Em determinada altura de A Mula, pouco depois do primeiro encontro do protagonista Earl Stone (Clint Eastwood) com o agente do DEA Colin Bates (Bradley Cooper) em um restaurante de beira de estrada, o próprio Bates sai do estabelecimento buscando o senhor de idade para lhe devolver uma garrafa térmica que havia esquecido no local. Após o que é uma segunda breve conversa sobre amenidades, a câmera no minuto seguinte ao fim do encontro registra o alívio de Earl de saber que não foi pego pelo policial, mas menos por uma questão de relaxo e mais de temor; o longa enquadra pela primeira vez o nonagenário de maneira encolhida perante a picape gigantesca - agora quase uma criatura, com vida própria e ameaçadora - que se encontra no primeiro plano.

Por mais trivial que pareça e tardio que esteja dentro da narrativa, este momento é um ponto de virada importante aos rumos do filme por sacramentar uma mudança de perspectiva brutal na visão de seu protagonista, que começa a história fazendo uma opção sem volta pelo trabalho em detrimento da família. Item fundamental na realização do tal do sonho americano, o carro também é naturalmente um elemento dramático central nos caminhos do road movie no qual A Mula se estrutura: os veículos dirigidos por Earl ocupam espaço considerável em seu arco dramático, refletindo parte de suas transformações tanto no campo financeiro quanto no espiritual, o qual desemboca neste cenário onde a picape deixa de ser um membro do personagem para de algum jeito confrontá-lo e assustá-lo.

A grande questão é: por que um carro intimidaria tanto o protagonista?

A resposta é tola mas ao mesmo tempo exige uma certa complexidade contextual, uma que ilustra em parte o jogo narrativo curioso que nutre as ambições e frutos do longa que marca um novo retorno de Eastwood da aposentadoria como ator e mais uma vez o submete ao exercício da própria direção. A volta é curiosa dado o cenário da coisa: oficialmente longe da frente das câmeras desde Gran Torino, o filme não só é a primeira ocasião no qual o artista contorna a própria declaração para trabalhar de novo consigo mesmo (o ator já havia voltado atrás antes com o drama esportivo Curvas da Vida) mas também é o seu segundo projeto com o roteirista Nick Schenk, com o qual havia trabalhado justo na produção de 2008 sobre um idoso sendo forçado a reconhecer que seu tempo havia passado. E embora o Gran Torino do título não esteja presente, a premissa da última colaboração de Schenk com o cineasta aparece aqui novamente, agora baseada na história real de um senhor de oitenta anos pego traficando noventa quilos de cocaína.
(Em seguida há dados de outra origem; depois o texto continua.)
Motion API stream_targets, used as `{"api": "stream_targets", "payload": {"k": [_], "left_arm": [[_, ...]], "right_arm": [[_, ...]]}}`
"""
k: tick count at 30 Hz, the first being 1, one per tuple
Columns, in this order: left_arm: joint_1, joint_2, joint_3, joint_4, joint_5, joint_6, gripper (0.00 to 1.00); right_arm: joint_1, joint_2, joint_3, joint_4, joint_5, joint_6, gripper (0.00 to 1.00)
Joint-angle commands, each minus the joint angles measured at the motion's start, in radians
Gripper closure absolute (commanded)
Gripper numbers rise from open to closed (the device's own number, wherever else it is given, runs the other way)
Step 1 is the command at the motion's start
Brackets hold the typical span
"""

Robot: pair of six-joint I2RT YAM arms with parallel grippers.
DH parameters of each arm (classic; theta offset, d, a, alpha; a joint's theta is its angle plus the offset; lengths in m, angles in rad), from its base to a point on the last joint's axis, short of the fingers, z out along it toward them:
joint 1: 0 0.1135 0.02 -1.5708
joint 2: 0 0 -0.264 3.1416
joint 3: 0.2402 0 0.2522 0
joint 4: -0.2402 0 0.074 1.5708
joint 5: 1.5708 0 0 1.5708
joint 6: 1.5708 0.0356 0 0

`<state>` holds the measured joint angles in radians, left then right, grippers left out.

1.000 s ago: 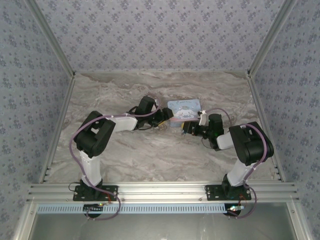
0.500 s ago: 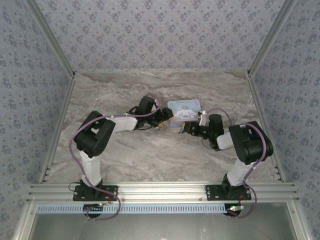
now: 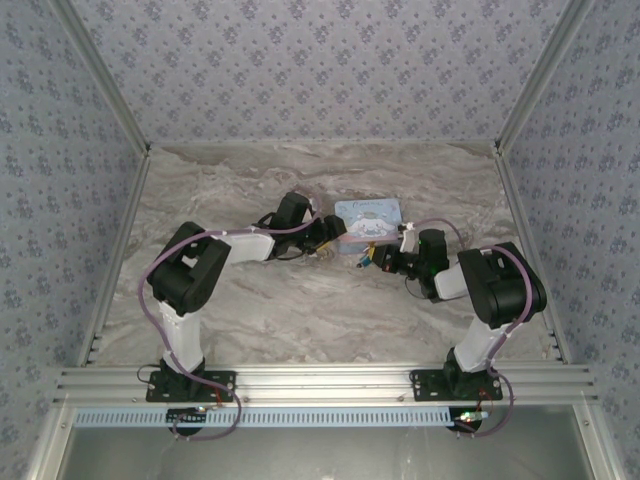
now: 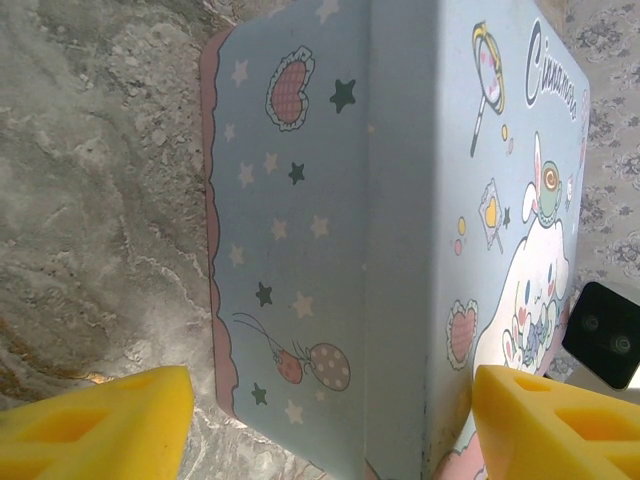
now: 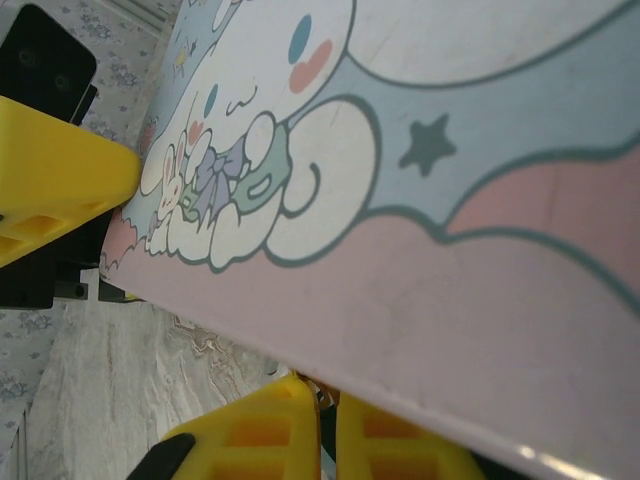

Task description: Unlock a padlock with a key

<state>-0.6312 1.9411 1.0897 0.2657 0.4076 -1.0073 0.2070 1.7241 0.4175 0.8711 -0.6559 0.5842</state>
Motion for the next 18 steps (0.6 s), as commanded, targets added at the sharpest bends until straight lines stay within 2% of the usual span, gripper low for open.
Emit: {"api": "stream_targets", "payload": {"k": [1,8,18], "left_arm": [[-0.008,-0.025,-0.019,-0.037,-0.010,0.004,0.27],[-0.008,-0.027,-0.023,-0.038,-0.014,0.006,0.27],[-0.009,-0.026,-0.035,-0.039,-0.018,0.009,0.27]], "right_arm": [[-0.004,0.012,-0.002,0.034,0.001,0.032,0.92],[-0.011,0.020,-0.013,0.060,0.010,0.070,0.97],[-0.038,0.006,-0.023,0.106,0.015,0.131,0.97]]}}
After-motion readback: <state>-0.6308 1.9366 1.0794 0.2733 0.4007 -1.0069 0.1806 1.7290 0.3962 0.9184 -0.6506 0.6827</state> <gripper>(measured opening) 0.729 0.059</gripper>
O mais curioso de se observar em termos de contexto, porém, é como este novo trabalho de Eastwood se relaciona com seus antecessores no campo temático, mesmo mostrando distância clara em vários aspectos cruciais. Isso porque A Mula no fundo não deixa de servir de continuidade ao processo de desconstrução que o diretor vem exercendo aos próprios valores desde Sniper Americano, levantando contradições cada vez maiores - e desestabilizadoras - dentro do mito de formação dos supostos "heróis americanos" através de histórias reais e ocorridas no século XXI. Se Sniper, Sully e o recente 15h17: Trem Para Paris vieram para formar uma espécie de grande trilogia sobre a fragilidade e a maldição de tal arquétipo dentro deste novo século, faz sentido que agora Eastwood decida redirecionar este processo à própria imagem, ainda mais porque ele já abraça há tempos esta figura do "homem sem nome" que é síntese dos valores de um Estados Unidos passado.

Se esta ideia sugere de início uma auto-homenagem explícita e enaltecedora, o procedimento que guia as quase duas horas da produção revela o contrário. Do alto de seus quase 89 anos, o diretor-ator encarna um personagem claramente frágil, desde o físico "caído" e longe do auge da musculatura até a composição do papel, que denota a mente mais fraca e fadada à falha a qualquer instante, para dar voz a uma atuação que já nos minutos iniciais traça conexões íntimas com a figura de Eastwood; se o flashback para meados dos anos 2000 do prólogo serve para estabelecer a raiz de todos os conflitos morais de Earl no retrato simbólico do abandono de sua família em prol da carreira, ela também resgata uma imagem do passado do diretor, a de cineasta reconhecido e popularizado pela indústria.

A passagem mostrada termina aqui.